The ARS-3031 is configured with DIP switches on the back of the unit, which are used to select one of the following RAID operation modes: JBOD (just a bunch of drives), RAID 0 (striping), RAID 1 (mirroring), RAID 0+1 (mirroring + striping), RAID 3 (striping with parity) and RAID 5 (striping with rotating parity). You can also specify a hot spare hard drive to rebuild the array if a drive should fail.

During the configuration process, the DIP switches first need to be disabled at the same time. This causes a system reset of the ARS-3031, which is confirmed by three beeps. You can then select the dip switch configuration that will set your preferred RAID mode. The SCSI ID is set using the same dip switch block. An automatic SCSI ID assignment via SCAM, however, did not work during our test.

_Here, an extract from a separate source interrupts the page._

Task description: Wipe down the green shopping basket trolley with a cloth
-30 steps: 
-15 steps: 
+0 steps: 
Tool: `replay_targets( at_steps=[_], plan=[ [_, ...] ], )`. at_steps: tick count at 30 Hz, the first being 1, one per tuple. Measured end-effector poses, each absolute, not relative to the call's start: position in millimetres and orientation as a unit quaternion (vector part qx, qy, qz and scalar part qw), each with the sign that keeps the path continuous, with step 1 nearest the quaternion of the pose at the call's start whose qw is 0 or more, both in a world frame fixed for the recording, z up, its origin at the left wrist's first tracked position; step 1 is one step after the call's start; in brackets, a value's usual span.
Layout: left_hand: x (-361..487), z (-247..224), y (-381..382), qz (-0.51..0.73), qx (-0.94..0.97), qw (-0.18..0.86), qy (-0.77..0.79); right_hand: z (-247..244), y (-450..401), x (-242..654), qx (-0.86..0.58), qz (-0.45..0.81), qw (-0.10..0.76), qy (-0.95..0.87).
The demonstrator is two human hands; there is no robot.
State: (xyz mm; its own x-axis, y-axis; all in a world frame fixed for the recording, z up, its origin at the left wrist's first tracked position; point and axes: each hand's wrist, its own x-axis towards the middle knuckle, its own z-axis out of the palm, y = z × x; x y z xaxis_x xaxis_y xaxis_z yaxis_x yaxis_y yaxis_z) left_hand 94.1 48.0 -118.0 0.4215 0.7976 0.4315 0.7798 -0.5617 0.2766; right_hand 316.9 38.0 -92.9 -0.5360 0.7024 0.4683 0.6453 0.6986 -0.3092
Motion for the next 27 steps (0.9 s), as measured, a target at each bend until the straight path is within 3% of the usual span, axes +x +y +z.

If there is a problem with the RAID array (which would usually be a broken drive), the ARS-3031 lets you know with a built in alarm. Luckily there is a mute button on the front of the appliance. We recommend attaching the lockable front grid in order to make the drives and the mute button inaccessible, so an alarm will not be accidentally set off.

The SCSI interface uses 68-pin low-voltage differential SCSI cable. Though Acard provides one, its length of approximately 20" is inadequate, because it reduces your operating range and forces you to deploy the ARS-3031 right above or below your host system - unless you go ahead and buy a larger cable, which again can be expensive.

The noise level of 60 db(A) that we measured at a distance of approximately one yard from the device makes the appliance far too noisy for an office environment. Unfortunately, the fans always rotate at their maximum speed, which causes considerable noise and reduces this device's flexibility. Temperature controlled fans would not change the system cost dramatically and would make it possible to run it outside of server rooms if necessary.

We simulated a failed drive by removing one of the array components. As expected, the test array (RAID 5) remained operational. Reinserting the drive triggered an automatic array reconstruction process.

It's nice to see that Acard provides a SCSI terminator to end the SCSI link correctly. Terminators are used to avoid signal reflection.